_WORK ORDER_.
The number of lines in the records that include "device" is all you should give.

____________

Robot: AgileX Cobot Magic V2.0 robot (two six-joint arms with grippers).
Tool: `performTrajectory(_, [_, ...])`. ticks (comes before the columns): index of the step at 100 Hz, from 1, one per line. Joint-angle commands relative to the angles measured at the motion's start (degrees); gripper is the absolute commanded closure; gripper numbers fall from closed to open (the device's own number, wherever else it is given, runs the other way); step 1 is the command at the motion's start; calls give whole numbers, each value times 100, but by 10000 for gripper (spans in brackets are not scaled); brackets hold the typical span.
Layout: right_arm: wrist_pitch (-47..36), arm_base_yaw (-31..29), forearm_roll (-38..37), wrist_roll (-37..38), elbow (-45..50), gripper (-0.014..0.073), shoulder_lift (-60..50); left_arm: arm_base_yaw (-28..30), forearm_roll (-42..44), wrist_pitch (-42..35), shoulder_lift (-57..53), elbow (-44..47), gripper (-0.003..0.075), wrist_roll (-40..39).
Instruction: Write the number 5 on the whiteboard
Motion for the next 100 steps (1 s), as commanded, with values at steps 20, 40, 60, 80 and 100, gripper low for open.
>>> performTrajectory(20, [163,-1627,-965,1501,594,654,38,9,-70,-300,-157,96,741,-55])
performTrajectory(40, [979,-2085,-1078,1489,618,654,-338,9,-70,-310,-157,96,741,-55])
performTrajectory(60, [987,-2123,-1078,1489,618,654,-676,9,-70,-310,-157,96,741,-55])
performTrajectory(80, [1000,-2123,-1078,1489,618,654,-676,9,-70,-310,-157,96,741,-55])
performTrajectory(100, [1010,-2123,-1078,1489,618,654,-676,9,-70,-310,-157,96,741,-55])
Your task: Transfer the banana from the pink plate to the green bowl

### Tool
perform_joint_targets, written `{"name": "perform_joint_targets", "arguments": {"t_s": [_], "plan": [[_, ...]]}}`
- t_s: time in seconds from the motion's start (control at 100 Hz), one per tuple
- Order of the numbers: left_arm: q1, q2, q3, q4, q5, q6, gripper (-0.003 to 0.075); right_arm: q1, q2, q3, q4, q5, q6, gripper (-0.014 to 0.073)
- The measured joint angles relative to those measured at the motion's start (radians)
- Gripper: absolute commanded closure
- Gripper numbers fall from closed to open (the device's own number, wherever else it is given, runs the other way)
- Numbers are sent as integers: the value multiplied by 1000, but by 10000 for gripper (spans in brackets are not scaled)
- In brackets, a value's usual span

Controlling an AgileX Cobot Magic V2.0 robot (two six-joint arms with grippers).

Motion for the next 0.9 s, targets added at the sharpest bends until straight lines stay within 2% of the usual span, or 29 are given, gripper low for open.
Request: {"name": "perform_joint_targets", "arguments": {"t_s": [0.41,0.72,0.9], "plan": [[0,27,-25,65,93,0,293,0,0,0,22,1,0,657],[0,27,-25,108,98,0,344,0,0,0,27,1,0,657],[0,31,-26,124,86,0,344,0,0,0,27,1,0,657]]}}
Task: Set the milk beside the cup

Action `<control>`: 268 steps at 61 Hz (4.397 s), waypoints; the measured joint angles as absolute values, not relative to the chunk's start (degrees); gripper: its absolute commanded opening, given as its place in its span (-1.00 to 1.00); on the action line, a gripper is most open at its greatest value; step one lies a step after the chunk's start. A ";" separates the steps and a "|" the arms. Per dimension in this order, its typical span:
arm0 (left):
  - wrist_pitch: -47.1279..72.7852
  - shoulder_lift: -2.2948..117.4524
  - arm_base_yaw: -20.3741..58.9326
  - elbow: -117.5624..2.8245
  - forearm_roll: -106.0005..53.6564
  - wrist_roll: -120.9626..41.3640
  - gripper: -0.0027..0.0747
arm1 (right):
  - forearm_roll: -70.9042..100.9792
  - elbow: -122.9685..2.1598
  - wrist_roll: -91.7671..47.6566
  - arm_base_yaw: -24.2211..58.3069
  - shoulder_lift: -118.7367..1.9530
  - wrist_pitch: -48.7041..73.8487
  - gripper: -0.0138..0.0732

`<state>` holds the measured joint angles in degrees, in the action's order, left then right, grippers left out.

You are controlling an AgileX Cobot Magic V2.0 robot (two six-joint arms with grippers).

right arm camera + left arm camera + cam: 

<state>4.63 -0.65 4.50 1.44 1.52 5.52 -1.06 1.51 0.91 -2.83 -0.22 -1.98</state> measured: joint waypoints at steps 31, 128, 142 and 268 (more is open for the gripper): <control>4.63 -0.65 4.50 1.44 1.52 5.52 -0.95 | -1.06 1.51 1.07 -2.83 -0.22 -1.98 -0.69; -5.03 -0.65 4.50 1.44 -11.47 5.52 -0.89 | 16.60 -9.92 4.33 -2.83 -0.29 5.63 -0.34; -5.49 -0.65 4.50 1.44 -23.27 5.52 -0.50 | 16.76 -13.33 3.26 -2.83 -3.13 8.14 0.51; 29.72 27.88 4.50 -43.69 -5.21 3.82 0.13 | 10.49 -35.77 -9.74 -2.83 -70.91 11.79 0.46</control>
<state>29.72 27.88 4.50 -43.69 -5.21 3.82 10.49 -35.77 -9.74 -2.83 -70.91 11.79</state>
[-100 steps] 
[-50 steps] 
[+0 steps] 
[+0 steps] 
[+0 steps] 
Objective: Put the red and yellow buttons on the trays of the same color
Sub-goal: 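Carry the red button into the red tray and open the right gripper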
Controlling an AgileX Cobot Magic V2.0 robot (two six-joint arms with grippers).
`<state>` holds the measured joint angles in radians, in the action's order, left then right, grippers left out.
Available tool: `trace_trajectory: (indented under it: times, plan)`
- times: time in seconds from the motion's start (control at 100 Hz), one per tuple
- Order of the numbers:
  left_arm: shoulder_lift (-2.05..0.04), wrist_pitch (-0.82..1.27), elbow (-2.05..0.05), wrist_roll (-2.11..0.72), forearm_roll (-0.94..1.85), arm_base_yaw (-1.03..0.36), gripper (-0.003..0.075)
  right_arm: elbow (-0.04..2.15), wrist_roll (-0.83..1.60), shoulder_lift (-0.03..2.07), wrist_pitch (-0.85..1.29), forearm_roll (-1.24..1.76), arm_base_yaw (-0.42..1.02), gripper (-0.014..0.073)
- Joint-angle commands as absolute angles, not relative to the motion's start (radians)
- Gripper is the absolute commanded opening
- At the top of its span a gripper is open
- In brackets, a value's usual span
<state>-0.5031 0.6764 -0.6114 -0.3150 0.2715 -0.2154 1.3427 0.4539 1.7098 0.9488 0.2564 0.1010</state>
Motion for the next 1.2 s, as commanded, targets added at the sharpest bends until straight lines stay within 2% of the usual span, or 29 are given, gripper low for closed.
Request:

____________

_FINAL ANSWER_.
2